January 17, 2020

On Black Friday, Who Dwells in Tents?

Photo by Getty Images

It is the central irony of American life that the national holiday about gratitude anchors the biggest shopping frenzy of the year. Here’s what I have, here’s what I want. Or to be more precise: Here’s what I’m so thankful for that I’ll break bread with my most quarrelsome relatives, and here’s what I’m so desperate for that I’ll spend my day off waiting in line.

I, too, am guilty of deal hunting, perhaps guiltier than most. I tell myself that I’m only doing it to be one with the zeitgeist, among the hungry masses, buzzing from store to store with a kind of nostalgic retail enthusiasm that for much of my adulthood has seemed bygone. I’m looking for a new phone and new socks and I’m not sure which I need more. But I’m also just looking.

Reporting on Black Friday in 2017, I interviewed “sneakerheads” who take it far more seriously than they take Thanksgiving. Setting up shop outside a boutique as early as Wednesday, they endure two full nights in the cold to keep their place in line. A few of them — the more experienced, perhaps, — pitch tents on the sidewalk and host Friendsgiving inside.

My days of camping out for discounts are behind me. Nevertheless, this Black Friday, I surveyed the wares with a couple of friends visiting from out of town. The four of us walked along Melrose and then down Fairfax, catching up and catching some rays. Two boys with payot, standing on a corner in black suits and white shirts, invited us to wrap tefillin. But I already had, and my friend, despite my nagging, was too cool for it. “I had no idea you were so pious,” he said. “Not pious,” I cautioned, “only observant.” (And hardly that.)

The juxtaposition of these contrasting American attitudes — gratitude and wanting more — is also present in Judaism. In prayer, we mix our pleading with praise, thanks and literal bowing. As we count our blessings — the same ones, every day — we remind ourselves to ask for things that matter. I’m not sure that the proximity of Thanksgiving to Black Friday has the same effect, but who’s to say that flat screens and nice kicks aren’t the things that matter?
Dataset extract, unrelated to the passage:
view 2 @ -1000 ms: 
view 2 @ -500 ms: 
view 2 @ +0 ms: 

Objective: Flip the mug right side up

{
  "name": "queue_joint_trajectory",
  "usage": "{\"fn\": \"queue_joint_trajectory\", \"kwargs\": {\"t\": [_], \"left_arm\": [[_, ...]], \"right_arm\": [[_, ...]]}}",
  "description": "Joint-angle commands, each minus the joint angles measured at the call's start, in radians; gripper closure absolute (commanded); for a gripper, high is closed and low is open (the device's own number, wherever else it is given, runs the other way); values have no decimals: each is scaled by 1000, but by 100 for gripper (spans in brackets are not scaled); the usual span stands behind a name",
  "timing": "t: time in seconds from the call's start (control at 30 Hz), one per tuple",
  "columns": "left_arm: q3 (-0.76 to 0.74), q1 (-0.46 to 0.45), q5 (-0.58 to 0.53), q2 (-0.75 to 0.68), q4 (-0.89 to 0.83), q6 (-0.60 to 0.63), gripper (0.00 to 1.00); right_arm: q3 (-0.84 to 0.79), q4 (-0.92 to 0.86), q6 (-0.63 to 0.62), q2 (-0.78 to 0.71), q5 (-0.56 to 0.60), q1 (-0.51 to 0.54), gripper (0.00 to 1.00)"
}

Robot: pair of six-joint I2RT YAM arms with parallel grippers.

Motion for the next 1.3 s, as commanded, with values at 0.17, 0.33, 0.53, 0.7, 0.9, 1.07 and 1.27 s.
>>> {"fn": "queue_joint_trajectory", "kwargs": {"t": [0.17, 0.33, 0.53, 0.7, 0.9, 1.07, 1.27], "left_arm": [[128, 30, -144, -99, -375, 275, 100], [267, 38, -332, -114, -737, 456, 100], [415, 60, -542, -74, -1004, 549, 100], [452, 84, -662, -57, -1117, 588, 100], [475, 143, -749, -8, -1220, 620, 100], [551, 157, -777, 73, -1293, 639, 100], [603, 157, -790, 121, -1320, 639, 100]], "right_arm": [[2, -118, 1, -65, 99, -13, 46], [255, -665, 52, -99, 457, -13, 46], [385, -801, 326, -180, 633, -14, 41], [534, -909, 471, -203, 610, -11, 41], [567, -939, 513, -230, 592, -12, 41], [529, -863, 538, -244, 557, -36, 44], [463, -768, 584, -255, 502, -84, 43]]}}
Just off Fairfax, we passed by a tent surrounded by a mess of personal belongings still soaked from yesterday’s rain. It struck me that the tent, an essential motif in the book of Genesis, has possessed unusual staying power both as technology and as a symbol. The biblical tent is a site of hospitality and news breaking, a recovery unit, a hiding place and a crime scene — and that’s just in sefer Bereshit. Generations later, a tent becomes our spiritual core while we nation-build in the desert. 

On Black Friday in Los Angeles, a tent embodies the paradoxes of late capitalism. On the same block one can find a tent being used as housing of both privilege and last resort — used by a person who can wait two days in line for free Nikes, and by a person who has been waiting months to receive Section 8 housing. Our prosperous, international city produces these disturbing scenes of extreme inequality everywhere you look. Yet when we’re feeling distraught, society tells us to go shopping. And I did: I bought a pair of socks.

On more recent assignments, I’ve been interviewing Los Angeles’ unhoused for stories about the city’s failure to prevent homelessness. The people I met were strung out in a dozen different ways, and were on the streets for reasons well within and way beyond their control. All of them deserve of our fullest humanity. 

The day after Black Friday, we read in the weekly Torah portion that Jacob, unlike his brother Esau, a fierce hunter, was an ish tam — a man, Rashi says, who was not inclined to chase deals. The verse further describes Jacob as yoshev ohalim, a man who dwelled in tents. 

Maybe the nonmaterialistic satisfaction Thanksgiving elicits is so unfamiliar that we eagerly bleed out our wallets in search for something to show for it. If Black Friday momentarily turns us into fierce hunters, we should remember that our roots — the Jewish imperative of past and present — are in the tent.